Dylon McChesney wins a Distinguished Teaching by a Student Award

Wednesday, July 8, 2020

Dylon McChesneyDylon McChesney, PhD student in philosophy, is one of only four recipients of the Amit & Meena Chakma Distinguished Teaching by a Student Award this year.  The award recognizes excellence in teaching with consideration for intellectual vigor and communication skills in the interpretation and presentation of subject matter while demonstrating concern for and sensitivity to the academic need of the students. 

The Department of Philosophy is incredibly proud of Dylon's achievement. Here are Dylon's thoughts on winning the award and his approach to teaching.

What do you like most about teaching?

Teaching provides a unique opportunity to make a positive impact in people’s lives; it provides a chance to help people realize and meet their potential, to inspire self-discovery, and to reverse some of the dehumanization of contemporary life. It’s not uncommon to observe students fundamentally changing how they think and see the world throughout the duration of a course (or sometimes even in a single class); to help facilitate this kind of experience is an incredible privilege.

How do you feel about receiving the award?

It’s an honour to be formally recognized for my efforts, and a bit surreal at the same time. Knowing that I was nominated by both students and faculty is really meaningful to me.

Can you explain how you would describe innovative teaching? How does your teaching align with this?

There is overwhelming evidence that interactivity is really important in the classroom. Active learning is not a gimmick or fad; it’s here to stay. Students do better when engaging material actively than they do passively soaking it in.
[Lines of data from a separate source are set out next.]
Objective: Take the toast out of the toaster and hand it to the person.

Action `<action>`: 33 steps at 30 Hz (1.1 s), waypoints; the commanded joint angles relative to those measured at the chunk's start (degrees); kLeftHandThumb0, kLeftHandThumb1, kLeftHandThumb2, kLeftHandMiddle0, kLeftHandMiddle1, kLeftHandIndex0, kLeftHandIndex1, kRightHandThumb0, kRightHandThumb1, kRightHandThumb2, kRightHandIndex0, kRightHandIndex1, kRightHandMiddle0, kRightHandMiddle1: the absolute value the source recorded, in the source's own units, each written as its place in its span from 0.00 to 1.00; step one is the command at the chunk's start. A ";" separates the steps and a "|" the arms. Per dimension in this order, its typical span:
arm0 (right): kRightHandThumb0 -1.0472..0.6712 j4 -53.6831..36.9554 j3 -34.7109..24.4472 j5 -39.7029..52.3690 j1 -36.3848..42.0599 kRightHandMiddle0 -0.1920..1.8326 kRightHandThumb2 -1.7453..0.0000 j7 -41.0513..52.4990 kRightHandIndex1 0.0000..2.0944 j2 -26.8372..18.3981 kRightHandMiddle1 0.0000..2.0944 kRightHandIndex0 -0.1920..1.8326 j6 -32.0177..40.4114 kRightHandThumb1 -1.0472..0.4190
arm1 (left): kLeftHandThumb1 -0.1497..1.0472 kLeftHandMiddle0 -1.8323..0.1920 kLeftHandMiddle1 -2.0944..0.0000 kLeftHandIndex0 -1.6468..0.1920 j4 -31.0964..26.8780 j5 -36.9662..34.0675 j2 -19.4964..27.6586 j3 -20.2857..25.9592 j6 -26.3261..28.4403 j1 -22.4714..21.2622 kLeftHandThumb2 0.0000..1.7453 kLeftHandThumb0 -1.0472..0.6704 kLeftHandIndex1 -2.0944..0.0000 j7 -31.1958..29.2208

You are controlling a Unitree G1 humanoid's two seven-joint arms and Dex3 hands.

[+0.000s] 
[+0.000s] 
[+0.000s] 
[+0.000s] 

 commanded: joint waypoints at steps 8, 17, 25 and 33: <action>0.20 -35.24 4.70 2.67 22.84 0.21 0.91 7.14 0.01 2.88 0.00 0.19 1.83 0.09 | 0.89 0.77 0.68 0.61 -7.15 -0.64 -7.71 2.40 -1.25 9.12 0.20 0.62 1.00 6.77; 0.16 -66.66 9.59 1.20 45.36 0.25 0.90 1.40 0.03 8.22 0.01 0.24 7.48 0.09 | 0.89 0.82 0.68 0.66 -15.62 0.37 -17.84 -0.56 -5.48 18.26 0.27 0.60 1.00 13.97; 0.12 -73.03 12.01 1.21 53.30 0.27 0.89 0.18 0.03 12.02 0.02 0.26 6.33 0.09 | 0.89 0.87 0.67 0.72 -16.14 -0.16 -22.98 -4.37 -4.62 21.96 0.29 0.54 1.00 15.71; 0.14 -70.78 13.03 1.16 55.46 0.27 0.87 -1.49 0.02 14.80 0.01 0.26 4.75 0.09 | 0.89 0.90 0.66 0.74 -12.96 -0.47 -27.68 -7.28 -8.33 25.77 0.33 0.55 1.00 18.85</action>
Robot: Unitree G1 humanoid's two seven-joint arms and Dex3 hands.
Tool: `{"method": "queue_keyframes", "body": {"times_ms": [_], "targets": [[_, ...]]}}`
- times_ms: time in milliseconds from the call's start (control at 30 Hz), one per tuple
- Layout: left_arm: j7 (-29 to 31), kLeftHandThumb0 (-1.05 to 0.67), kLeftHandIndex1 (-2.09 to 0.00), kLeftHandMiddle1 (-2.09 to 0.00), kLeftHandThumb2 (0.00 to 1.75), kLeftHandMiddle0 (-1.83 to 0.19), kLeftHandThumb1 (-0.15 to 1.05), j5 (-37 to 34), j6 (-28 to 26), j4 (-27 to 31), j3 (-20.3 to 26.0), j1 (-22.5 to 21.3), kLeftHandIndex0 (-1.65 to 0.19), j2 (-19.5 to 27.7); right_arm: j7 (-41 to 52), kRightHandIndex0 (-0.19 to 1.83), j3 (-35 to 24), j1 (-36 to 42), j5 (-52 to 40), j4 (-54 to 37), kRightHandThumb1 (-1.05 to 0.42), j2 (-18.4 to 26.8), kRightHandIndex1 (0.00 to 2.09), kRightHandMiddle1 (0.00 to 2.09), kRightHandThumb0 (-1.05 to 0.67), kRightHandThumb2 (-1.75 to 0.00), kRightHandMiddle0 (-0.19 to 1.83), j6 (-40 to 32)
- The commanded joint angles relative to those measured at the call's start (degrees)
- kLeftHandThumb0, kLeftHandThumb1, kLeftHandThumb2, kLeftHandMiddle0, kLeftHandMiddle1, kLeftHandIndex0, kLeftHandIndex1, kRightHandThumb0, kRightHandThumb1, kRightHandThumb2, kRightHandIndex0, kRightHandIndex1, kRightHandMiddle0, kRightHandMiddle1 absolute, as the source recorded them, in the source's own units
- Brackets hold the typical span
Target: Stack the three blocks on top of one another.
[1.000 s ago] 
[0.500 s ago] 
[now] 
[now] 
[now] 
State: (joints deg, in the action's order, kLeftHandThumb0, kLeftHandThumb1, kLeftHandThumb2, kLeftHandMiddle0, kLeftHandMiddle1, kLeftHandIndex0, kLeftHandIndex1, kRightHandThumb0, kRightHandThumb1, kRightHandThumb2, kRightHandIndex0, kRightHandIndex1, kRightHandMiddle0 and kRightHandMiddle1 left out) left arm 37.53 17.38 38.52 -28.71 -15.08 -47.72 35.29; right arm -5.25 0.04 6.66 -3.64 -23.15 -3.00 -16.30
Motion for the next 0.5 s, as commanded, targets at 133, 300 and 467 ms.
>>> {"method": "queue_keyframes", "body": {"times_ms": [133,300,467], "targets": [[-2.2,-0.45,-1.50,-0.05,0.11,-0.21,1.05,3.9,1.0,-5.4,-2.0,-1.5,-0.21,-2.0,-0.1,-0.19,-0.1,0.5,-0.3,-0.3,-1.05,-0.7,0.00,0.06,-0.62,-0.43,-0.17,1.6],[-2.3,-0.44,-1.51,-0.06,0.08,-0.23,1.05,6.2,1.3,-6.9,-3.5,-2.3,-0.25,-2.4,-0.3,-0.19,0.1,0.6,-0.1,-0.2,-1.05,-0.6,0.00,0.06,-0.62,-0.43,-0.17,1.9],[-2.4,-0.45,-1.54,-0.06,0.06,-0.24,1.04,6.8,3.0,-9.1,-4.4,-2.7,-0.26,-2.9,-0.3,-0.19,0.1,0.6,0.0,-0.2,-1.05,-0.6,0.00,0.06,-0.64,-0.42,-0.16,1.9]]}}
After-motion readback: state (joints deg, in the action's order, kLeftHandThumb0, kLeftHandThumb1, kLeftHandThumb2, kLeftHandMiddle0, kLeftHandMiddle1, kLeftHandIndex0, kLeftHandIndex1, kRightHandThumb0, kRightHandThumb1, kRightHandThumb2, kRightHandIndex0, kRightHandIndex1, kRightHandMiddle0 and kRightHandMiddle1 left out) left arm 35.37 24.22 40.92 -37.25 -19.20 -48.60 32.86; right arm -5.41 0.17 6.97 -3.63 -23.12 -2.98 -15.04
With respect to the shape that the active learning takes, there is room for creativity, which can be as daunting as it is exciting. At the same time, innovation isn’t always extreme. For some teaching styles, a big innovation could be just to incorporate more discussion, ask more questions, or do simple activities like “one-minute essays” where students are forced to reflect on what they’ve learned while still in the class. These are not new ideas, but for anyone not already regularly implementing them, they can make a big difference; as a bonus, they cost little to nothing in terms of preparation. Philosophy naturally invites debate and dialogue, so we have a bit of an advantage there.

I have experimented with less traditional approaches to teaching like using gamification and conditional assignment structures, to which my students responded positively. But teaching methods are just tools, and I’m not convinced that finding the right tool for the job is a process that can be codified. Classrooms are dynamic, and important learning opportunities will sometimes emerge due to the incorporation of an innovative teaching method that was painstakingly modified to fit a lecture, and sometimes those opportunities will emerge in more organic ways. The best bet is to prepare to be flexible. 

Any advice for those new to teaching? 

Teaching is hard even when everything goes right. Don’t underestimate the time you’ll spend on seemingly trivial tasks like getting a document formatted properly, or how difficult it can be to stop replaying a lesson in your head. Thankfully, there are many resources available for new teachers. The Centre for Teaching Excellence (CTE) offers development opportunities through workshops and programs, as well as a website full of valuable information. At the same time, draw upon the resources immediately available to you: talk to professors and sessional instructors about their experiences, ask a colleague to watch you teach and check your cognitive blind spots, and so on. For people that face marginalization, teaching comes with additional challenges, so it will likely be helpful to seek out others with shared experiences to strategize and find solidarity.      

Anything you want to add?

Yes, there are a lot of people I need to thank! I’d like to thank my students for placing their trust in me and giving me so much helpful feedback over the years. I’d like to thank the department for giving me many opportunities to teach. I’d also like to thank the CTE for the life changing experiences I had while I was part of their team. Thank you to everyone who has patiently listened to me talk about teaching or shared their knowledge and experience with me. Special thanks to Greg Andres and Jim Jordan for their invaluable pedagogical insights and unwavering support.